I want to initialize a struct element, split in declaration and initialization. This is what I have:
typedef struct MY_TYPE {
bool flag;
short int value;
I didn't like any of these answers so I made my own. I don't know if this is ANSI C or not, it's just GCC 4.2.1 in it's default mode. I never can remember the bracketing so I start with a subset of my data and do battle with compiler error messages until it shuts up. Readability is my first priority.
// in a header:
typedef unsigned char uchar;
struct fields {
uchar num;
uchar lbl[35];
};
// in an actual c file (I have 2 in this case)

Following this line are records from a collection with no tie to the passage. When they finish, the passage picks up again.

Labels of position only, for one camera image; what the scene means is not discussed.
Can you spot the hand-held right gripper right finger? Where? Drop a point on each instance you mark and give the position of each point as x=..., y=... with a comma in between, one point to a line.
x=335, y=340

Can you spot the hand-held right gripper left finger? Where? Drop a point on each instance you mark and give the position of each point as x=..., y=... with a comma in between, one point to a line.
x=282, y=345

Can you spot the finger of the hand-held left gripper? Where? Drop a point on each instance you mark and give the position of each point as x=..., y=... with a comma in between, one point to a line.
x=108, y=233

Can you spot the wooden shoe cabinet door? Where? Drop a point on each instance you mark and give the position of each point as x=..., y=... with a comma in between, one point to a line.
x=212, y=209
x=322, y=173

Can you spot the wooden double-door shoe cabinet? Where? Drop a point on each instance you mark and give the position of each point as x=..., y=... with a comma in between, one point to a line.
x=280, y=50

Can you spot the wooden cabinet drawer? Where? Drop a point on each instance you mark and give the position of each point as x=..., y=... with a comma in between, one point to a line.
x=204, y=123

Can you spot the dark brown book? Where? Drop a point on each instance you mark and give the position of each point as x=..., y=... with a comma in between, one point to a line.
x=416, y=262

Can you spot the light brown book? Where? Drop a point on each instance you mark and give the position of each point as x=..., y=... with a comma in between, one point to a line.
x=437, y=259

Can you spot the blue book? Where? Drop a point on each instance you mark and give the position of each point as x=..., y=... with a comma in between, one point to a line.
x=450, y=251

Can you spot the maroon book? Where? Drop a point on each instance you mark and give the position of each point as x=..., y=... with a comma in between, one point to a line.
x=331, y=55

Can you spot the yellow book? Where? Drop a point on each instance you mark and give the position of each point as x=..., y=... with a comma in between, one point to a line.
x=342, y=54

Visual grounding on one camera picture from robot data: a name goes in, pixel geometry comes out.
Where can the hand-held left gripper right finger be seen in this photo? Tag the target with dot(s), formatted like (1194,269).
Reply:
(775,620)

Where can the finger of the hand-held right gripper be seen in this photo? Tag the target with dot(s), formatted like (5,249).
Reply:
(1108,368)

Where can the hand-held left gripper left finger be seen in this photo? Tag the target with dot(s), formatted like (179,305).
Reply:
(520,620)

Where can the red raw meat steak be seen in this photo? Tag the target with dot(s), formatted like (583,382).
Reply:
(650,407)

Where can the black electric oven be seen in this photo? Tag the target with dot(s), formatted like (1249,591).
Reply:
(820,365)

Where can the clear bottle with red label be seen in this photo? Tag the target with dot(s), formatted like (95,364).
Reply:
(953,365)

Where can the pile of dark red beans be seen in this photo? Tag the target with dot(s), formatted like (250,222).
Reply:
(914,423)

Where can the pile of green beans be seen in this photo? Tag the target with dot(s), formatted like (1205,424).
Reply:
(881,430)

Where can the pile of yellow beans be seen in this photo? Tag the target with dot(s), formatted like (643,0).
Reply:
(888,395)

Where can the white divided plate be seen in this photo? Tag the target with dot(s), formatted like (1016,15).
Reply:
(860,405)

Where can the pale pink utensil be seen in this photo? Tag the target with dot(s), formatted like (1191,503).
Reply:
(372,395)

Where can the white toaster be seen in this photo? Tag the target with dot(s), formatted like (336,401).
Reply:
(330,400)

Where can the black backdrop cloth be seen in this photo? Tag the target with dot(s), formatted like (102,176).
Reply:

struct fields labels[] = {
{0,"Package"},
{1,"Version"},
{2,"Apport"},
{3,"Architecture"},
{4,"Bugs"},
{5,"Description-md5"},
{6,"Essential"},
{7,"Filename"},
{8,"Ghc-Package"},
{9,"Gstreamer-Version"},
{10,"Homepage"},
{11,"Installed-Size"},
{12,"MD5sum"},
{13,"Maintainer"},
{14,"Modaliases"},
{15,"Multi-Arch"},
{16,"Npp-Description"},
{17,"Npp-File"},
{18,"Npp-Name"},
{19,"Origin"}
};
The data may start life as a tab-delimited file that you search-replace to massage into something else. Yes, this is Debian stuff. So one outside pair of {} (indicating the array), then another pair for each struct inside. With commas between. Putting things in a header isn't strictly necessary, but I've got about 50 items in my struct so I want them in a separate file, both to keep the mess out of my code and so it's easier to replace.